Haibao Yu,Tuopu Wen,Guangliang Cheng,Jiankai Sun,Qi Han,Jianping Shi
DOI: https://doi.org/10.48550/arXiv.1908.01477
2019-08-05
Abstract:Low-bit quantization is challenging to maintain high performance with limited model capacity (e.g., 4-bit for both weights and activations). Naturally, the distribution of both weights and activations in deep neural network are Gaussian-like. Nevertheless, due to the limited bitwidth of low-bit model, uniform-like distributed weights and activations have been proved to be more friendly to quantization while preserving accuracy~\cite{Han2015Learning}. Motivated by this, we propose Scale-Clip, a Distribution Reshaping technique that can reshape weights or activations into a uniform-like distribution in a dynamic manner. Furthermore, to increase the model capability for a low-bit model, a novel Group-based Quantization algorithm is proposed to split the filters into several groups. Different groups can learn different quantization parameters, which can be elegantly merged in to batch normalization layer without extra computational cost in the inference stage. Finally, we integrate Scale-Clip technique with Group-based Quantization algorithm and propose the Group-based Distribution Reshaping Quantization (GDQR) framework to further improve the quantization performance. Experiments on various networks (e.g. VGGNet and ResNet) and vision tasks (e.g. classification, detection and segmentation) demonstrate that our framework achieves good performance.
Computer Vision and Pattern Recognition,Machine Learning,Image and Video Processing
What problem does this paper attempt to address?
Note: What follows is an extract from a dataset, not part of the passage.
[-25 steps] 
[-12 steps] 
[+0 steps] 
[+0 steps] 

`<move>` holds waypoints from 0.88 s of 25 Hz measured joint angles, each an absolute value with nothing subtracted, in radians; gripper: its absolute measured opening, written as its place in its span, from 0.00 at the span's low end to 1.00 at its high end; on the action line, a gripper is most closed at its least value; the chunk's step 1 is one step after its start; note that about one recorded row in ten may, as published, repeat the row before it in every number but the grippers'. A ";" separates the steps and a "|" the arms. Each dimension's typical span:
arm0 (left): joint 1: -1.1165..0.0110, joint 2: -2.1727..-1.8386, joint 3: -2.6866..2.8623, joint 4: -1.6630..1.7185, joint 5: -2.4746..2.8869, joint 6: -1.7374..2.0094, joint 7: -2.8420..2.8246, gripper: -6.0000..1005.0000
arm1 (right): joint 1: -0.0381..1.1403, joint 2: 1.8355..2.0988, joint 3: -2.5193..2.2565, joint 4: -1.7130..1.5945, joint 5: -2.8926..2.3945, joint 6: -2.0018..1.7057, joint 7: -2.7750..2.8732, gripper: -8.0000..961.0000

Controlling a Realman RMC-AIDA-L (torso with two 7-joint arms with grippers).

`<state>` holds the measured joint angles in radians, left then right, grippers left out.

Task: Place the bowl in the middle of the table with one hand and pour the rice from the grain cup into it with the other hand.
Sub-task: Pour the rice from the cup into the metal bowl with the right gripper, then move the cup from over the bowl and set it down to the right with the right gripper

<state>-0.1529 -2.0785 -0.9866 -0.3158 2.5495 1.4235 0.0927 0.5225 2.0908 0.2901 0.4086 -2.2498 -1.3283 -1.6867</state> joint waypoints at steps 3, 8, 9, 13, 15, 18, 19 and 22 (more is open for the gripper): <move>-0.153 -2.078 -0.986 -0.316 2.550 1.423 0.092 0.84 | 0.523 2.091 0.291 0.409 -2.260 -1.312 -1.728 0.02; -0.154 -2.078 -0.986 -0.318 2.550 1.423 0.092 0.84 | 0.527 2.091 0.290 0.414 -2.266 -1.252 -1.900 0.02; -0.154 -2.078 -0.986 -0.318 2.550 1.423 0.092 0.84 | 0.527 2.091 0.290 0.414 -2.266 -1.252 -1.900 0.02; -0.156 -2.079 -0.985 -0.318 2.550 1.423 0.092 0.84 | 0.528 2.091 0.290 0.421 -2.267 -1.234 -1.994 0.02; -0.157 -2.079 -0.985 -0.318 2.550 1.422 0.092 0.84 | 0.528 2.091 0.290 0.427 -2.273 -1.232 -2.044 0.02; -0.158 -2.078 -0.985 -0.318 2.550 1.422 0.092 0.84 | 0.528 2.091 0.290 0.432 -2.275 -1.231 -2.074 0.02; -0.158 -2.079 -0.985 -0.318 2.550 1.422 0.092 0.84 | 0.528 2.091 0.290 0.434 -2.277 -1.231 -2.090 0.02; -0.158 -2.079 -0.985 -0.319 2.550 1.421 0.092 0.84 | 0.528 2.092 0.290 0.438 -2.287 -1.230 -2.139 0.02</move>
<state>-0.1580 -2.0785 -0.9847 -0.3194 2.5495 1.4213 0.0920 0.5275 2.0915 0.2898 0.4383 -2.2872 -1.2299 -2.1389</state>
The problem that this paper attempts to solve is how to maintain the high performance of deep neural network models under low - bit quantization (such as 4 - bit weights and activations). Specifically, the author points out that in low - bit models, due to the limited bit width, uniformly distributed weights and activations are more conducive to quantization than Gaussian distributions while maintaining accuracy. However, in the natural state, the weights and activations in deep neural networks mostly present Gaussian or Laplacian distributions, which leads to a large quantization loss. Therefore, the author proposes two main strategies to solve this problem: 1. **Distribution Reshaping (DR)**: By proposing a method called Scale - Clip, the distribution of weights and activations is dynamically reshaped to be close to a uniform distribution, thereby reducing the quantization loss and improving the performance of low - bit models. 2. **Group - based Quantization (GQ)**: The convolutional filters are divided into multiple groups, and each group can learn different quantization parameters. In this way, the expressive ability of low - bit models can be enhanced without increasing additional computational costs. Combining these two methods, the author proposes the **Group - based Distribution Reshaping Quantization (GDRQ)** framework, aiming to further improve the performance of low - bit quantization. The experimental results show that this framework has achieved better performance than existing methods on multiple networks (such as VGGNet and ResNet) and visual tasks (such as classification, detection, and segmentation). In particular, the accuracy of the ResNet - 50 model with 2 - bit weights and 4 - bit activations on the ImageNet classification task has dropped by less than 1%, which was the best - known result at that time.